In [None]:
# import necessary modules
import pandas as pd, numpy as np

# Part 1 <br /> Reviewing the Basics

In [None]:
# a python list is a basic data type
li = [1, 2, 3, 4]
li

In [None]:
# a numpy array is like a list, but faster and more compact
ar = np.array([1, 2, 3, 4])
ar

In [None]:
# you can create a numpy array from an existing list too
ar = np.array(li)
ar

In [None]:
# a pandas series is based on a numpy array - it's fast, compact, and has more functionality
se1 = pd.Series(ar)
se1

In [None]:
# you can create a new Series by passing in a list variable or array
# series can contain data types other than just integers
se2 = pd.Series(['a', 'b', 'c', 'd'])
se2

the first "column" is an index, the second is the series of values

In [None]:
# you can change a series's index
se2.index = ['w', 'x', 'y', 'z']
se2

In [None]:
# a pandas dataframe is like a table where each column is a series
df = pd.DataFrame([1, 2, 3, 4])
df

this is a one-dimensional DataFrame... it's equivalent to a Series

In [None]:
# a dict can contain multiple lists and label them
di1 = {'column1':[1, 2, 3, 4], 'column2':[5, 6, 7, 8]}
di1

In [None]:
# a dict can also contain multiple lists/series and labels
di2 = {'column1':li, 'column2':se1}
di2

In [None]:
# a pandas dataframe can contain multiple columns/series
# you can create a dataframe by passing in a list, array, series, or dict
df = pd.DataFrame(di1)
df

this is a two-dimensional DataFrame.

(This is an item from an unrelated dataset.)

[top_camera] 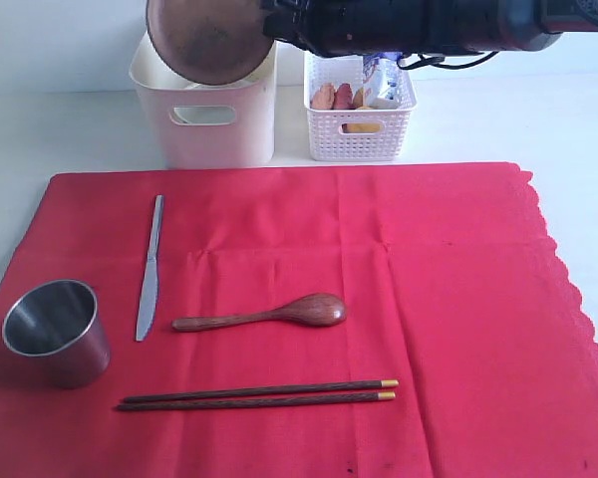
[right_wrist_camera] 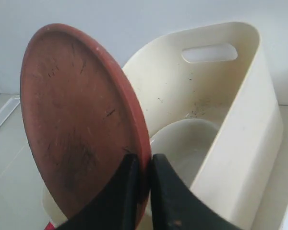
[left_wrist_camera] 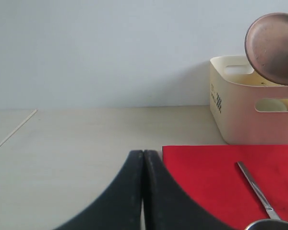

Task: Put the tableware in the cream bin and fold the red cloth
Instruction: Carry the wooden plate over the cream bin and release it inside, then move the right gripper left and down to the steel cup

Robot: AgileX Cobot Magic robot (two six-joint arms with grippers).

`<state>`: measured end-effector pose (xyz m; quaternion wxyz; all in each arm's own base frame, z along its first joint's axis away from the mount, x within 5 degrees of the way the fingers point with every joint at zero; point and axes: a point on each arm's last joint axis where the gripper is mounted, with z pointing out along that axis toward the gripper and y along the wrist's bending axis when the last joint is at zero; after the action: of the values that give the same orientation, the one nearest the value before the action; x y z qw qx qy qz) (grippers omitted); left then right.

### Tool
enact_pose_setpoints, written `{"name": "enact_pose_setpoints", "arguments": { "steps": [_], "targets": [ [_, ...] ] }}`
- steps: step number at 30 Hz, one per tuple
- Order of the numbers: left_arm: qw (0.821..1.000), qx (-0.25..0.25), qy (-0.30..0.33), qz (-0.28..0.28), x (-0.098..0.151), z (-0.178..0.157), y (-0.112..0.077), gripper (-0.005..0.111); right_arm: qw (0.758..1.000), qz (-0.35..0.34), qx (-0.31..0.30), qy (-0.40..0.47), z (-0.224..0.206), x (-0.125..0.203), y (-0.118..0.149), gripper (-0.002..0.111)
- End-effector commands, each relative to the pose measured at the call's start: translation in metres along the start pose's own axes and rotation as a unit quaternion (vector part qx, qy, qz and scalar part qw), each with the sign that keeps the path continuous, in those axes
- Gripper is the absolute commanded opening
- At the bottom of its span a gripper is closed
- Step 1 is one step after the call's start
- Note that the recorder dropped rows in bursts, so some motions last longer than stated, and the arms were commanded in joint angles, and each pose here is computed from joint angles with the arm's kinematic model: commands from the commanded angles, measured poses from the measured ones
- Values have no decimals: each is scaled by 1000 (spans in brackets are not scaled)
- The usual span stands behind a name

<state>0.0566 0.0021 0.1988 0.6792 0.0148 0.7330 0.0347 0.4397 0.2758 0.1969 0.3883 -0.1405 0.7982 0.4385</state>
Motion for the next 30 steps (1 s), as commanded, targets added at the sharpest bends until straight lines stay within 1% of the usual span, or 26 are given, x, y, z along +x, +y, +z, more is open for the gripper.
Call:
{"name": "enact_pose_setpoints", "arguments": {
  "steps": [1,2,4,7,11,12,14,16,18,21,24,27,30],
  "targets": [
    [1000,-1,-4,1,0,0,0,0,1000,13,8,-12,1,-4,0,0],
    [1000,-1,-4,1,0,0,0,0,1000,13,12,-13,1,-5,0,1],
    [1000,-1,-4,1,0,0,0,0,1000,12,18,-15,1,-5,-2,11],
    [1000,-1,-4,1,0,0,0,0,1000,11,19,-15,1,-5,-2,21],
    [1000,-1,-4,1,0,0,0,0,1000,8,19,-15,1,-5,-2,40],
    [1000,-1,-4,1,0,0,0,0,1000,-12,19,-14,1,-5,-2,48],
    [1000,-1,-4,1,0,0,0,0,999,-26,18,-16,0,-6,0,56],
    [1000,-1,-4,1,0,0,0,0,999,-28,10,-18,-2,-9,4,58],
    [1000,-1,-4,1,0,0,0,0,999,-30,-7,-22,-7,-15,9,58],
    [1000,-1,-4,1,0,0,0,0,996,-79,-37,0,-18,-22,16,58],
    [1000,-1,-4,1,0,0,0,0,989,-134,-50,31,-30,-26,25,58],
    [1000,-1,-4,1,0,0,0,0,978,-194,-37,69,-45,-32,34,58],
    [1000,-1,-4,1,0,0,0,0,968,-227,-19,103,-57,-36,42,58]
  ]
}}
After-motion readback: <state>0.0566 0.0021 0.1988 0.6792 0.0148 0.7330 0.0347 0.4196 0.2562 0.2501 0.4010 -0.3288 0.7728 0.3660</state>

Its index contains row labels (0, 1, 2, 3) and its columns are indexed by column labels

In [None]:
# the row labels in the index are accessed by the .index attribute of the DataFrame object
print(df.index)

# the column labels are accessed by the .columns attribute of the DataFrame object
print(df.columns)

In [None]:
# make sure your indices match!
di = {'column1':se1, 'column2':se2}
df = pd.DataFrame(di)
df

In [None]:
# numpy offers a useful datatype called NaN for null values - has to be floating point, not int
x = np.nan
print(x)
print(type(x))

# Part 2: <br /> Working with CSV files

In [None]:
# pandas can load CSV files as DataFrames - it pulls column labels from the first row of the data file
df2 = pd.read_csv('data/pandas-test.csv')

In [None]:
# you can view the first few or the last few rows of a DataFrame with the .head() or .tail() methods
df2.head()

In [None]:
# returns 5 rows by default, or you can pass the number of rows you want as an argument
df2.tail(3)

In [None]:
# you can add a new column to a DataFrame
df2['country'] = ''
df2

In [None]:
# you can update the values of an entire column
df2['country'] = 'USA'
df2

In [None]:
# you can set the values of a column (aka, Series) in the DataFrame to a list of values
df2['country'] = ['USA', 'United States'] * 4
df2

In [None]:
# you can use fast vectorized methods on a pandas series (aka, a column in our dataframe)
df2['country'].str.replace('United States', 'USA')
df2

that didn't do anything to our dataframebecause .str.replace() returns the updated version - it doesn't perform the operation in place

In [None]:
# we need to capture the updated values when they get returned
df2['country'] = df2['country'].str.replace('United States', 'USA')
df2

In [None]:
# you can change the column names
df2.columns = ['city_name', 'state_name', 'nation']
df2

In [None]:
# you can save your DataFrame as a csv file
df2.to_csv('data/my_data.csv')

# Part 3:<br />Dropping and editing values

In [None]:
# there are lots of ways to create dataframes
list_of_tuples = [('sf', 2012), ('phx', np.nan), ('phx', 2005), ('chi', 2009)]
df = pd.DataFrame(list_of_tuples, columns=['city', 'year'])
df['country'] = 'USA'
df['continent'] = 'North America'
df

In [None]:
# you can remove a column from a dataframe with the .drop() method by referencing its label and axis
# axis 0 = rows
# axis 1 = columns
df2 = df.drop('country', axis=1, inplace=False)
df2

In [None]:
# you can also remove a column from a dataframe with the del() function
df3 = pd.DataFrame(df2)
del(df3['continent'])
df3

del() is a function but .drop() is a method. The difference is that a method is performed on an object, in this case a DataFrame. A function is independent of an object - it's just a chunk of code that is called by name and allows data to be passed to it by arguments.

In [None]:
# you can use the len() function to check the row count of a DataFrame
len(df3)

In [None]:
# you can also use .count() method to check the row count, but this excludes NaNs
df3.count()

In [None]:
# or you can use the .shape attribute to get the shape of the DataFrame
df3.shape

An attribute is different than a method or a function. Notice it doesn't use parentheses like .shape()

In [None]:
# you can get a count of values that appear in some column
df3['city'].value_counts()

In [None]:
# you can drop rows that contain duplicate values in some specified column
df4 = df3.drop_duplicates('city')
df4

look at the index above. remember that it's not a row counter, it's an index of row labels

In [None]:
# back to our earlier dataframe
df

In [None]:
# you can perform operations across an entire Series (aka column in our DataFrame) at once
df['year5'] = df['year'] + 5
df